On Tue, Jun 04, 2013 at 10:21:06AM +0200, Vincent Guittot wrote:
> On 4 June 2013 00:48, Frederic Weisbecker <[email protected]> wrote:
> > On Thu, May 30, 2013 at 05:23:05PM +0200, Vincent Guittot wrote:
> >> I have faced a sequence where the Idle Load Balance was sometime not
> >> triggered for a while on my platform.
> >>
> >> CPU 0 and CPU 1 are running tasks and CPU 2 is idle
> >>
> >> CPU 1 kicks the Idle Load Balance
> >> CPU 1 selects CPU 2 as the new Idle Load Balancer
> >> CPU 1 sets NOHZ_BALANCE_KICK for CPU 2
> >> CPU 1 sends a reschedule IPI to CPU 2
> >> While CPU 2 wakes up, CPU 0 or CPU 1 migrates a waking task A on CPU 2
> >> CPU 2 finally wakes up, runs task A and discards the Idle Load Balance
> >> Task A quickly goes back to sleep (before a tick occurs on CPU 2)
> >> CPU 2 goes back to idle with NOHZ_BALANCE_KICK set
> >>
> >> Whenever CPU 2 will be selected for the ILB, reschedule IPI will be not
> >> sent to CPU2, which is idle, because NOHZ_BALANCE_KICK is already set
> >> and no Idle Load Balance will be performed.
> >>
> >> We must wait for the sched softirq to be raised on CPU 2 thanks to
> >> another part of the kernel to clear NOHZ_BALANCE_KICKand come back to
> >> a normal situation.
> >>
> >> The proposed solution clears NOHZ_BALANCE_KICK in schedule_ipi if
> >> we can't raise the sched_softirq for the Idle Load Balance.
> >>
> >> Signed-off-by: Vincent Guittot <[email protected]>
> >> ---
> >> kernel/sched/core.c | 3 ++-
> >> 1 file changed, 2 insertions(+), 1 deletion(-)
> >>
> >> diff --git a/kernel/sched/core.c b/kernel/sched/core.c
> >> index 58453b8..51fc715 100644
> >> --- a/kernel/sched/core.c
> >> +++ b/kernel/sched/core.c
> >> @@ -1420,7 +1420,8 @@ void scheduler_ipi(void)
> >> if (unlikely(got_nohz_idle_kick() && !need_resched())) {
> >> this_rq()->idle_balance = 1;
> >> raise_softirq_irqoff(SCHED_SOFTIRQ);
> >> - }
> >> + } else
> >> + clear_bit(NOHZ_BALANCE_KICK, nohz_flags(smp_processor_id()));
> >
> > But then do we reach this if the IPI happens while running the non-idle task in
> > CPU 2? The first got_nohz_idle_kick() test would drop us out early from scheduler_ipi()
> > due to the idle_cpu() test. So the flag doesn't get cleared in this case.
>
> The 1st point is that only idle cpu can be selected for idle load
> balance. But this doesn't prevent the cpu to wake up while it is
> kicked for idle load balance.

Yep.

> I had added the clear_bit for the 1st got_nohz_idle_kick in the draft
> version of this patch but the test of the emptiness of the wake_list,
> the call to smp_send_reschedule in the various way to wake up the idle
> cpu and the results of the tests have convinced me (may be wrongly)
> that it was not necessary.

Hmm, if the CPU is idle, get selected as an ilb, but then the CPU schedules
a non-idle task and receive the IPI in this non-idle context then finally
it goes back to idle for a long time. It can stay idle without ever been
notified with this NOHZ_BALANCE_KICK flag set.

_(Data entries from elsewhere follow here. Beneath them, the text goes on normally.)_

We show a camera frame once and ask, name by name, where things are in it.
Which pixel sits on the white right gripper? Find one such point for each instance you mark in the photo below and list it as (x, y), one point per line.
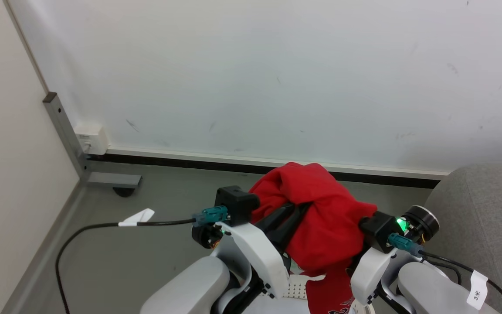
(371, 270)

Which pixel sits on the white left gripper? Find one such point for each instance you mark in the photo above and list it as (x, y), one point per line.
(257, 250)

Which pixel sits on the red clothing with print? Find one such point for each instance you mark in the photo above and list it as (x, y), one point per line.
(320, 218)

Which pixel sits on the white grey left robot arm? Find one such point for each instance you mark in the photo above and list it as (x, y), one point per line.
(190, 283)

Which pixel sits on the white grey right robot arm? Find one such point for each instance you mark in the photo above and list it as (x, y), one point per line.
(429, 292)

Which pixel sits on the white perforated laundry basket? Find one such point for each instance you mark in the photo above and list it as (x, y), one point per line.
(296, 288)

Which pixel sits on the white and black baseboard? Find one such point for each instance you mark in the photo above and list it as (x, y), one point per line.
(255, 162)

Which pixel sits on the grey fabric sofa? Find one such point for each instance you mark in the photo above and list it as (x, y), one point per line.
(482, 213)

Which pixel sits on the black caster wheel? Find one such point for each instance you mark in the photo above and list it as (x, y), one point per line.
(123, 191)

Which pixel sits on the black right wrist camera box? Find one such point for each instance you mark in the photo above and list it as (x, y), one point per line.
(379, 231)

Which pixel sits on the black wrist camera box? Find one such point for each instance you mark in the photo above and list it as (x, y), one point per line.
(235, 203)
(379, 231)

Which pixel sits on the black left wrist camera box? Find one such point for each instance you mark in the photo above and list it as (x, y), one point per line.
(235, 203)

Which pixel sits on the white wall socket box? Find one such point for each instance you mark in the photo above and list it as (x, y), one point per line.
(92, 138)

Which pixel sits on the grey metal frame post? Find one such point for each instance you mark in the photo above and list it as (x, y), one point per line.
(70, 139)

But I can be missing something that clears the flag somewhere in that scenario.
In any case it's not obvious.

2013-06-04 10:26:28

by Frederic Weisbecker

[permalink] [raw]
Subject: Re: [PATCH] sched: fix clear NOHZ_BALANCE_KICK

On Tue, Jun 04, 2013 at 11:36:11AM +0200, Peter Zijlstra wrote:
>
> The best I can seem to come up with is something like the below; but I think
> its ghastly. Surely we can do something saner with that bit.
>
> Having to clear it at 3 different places is just wrong.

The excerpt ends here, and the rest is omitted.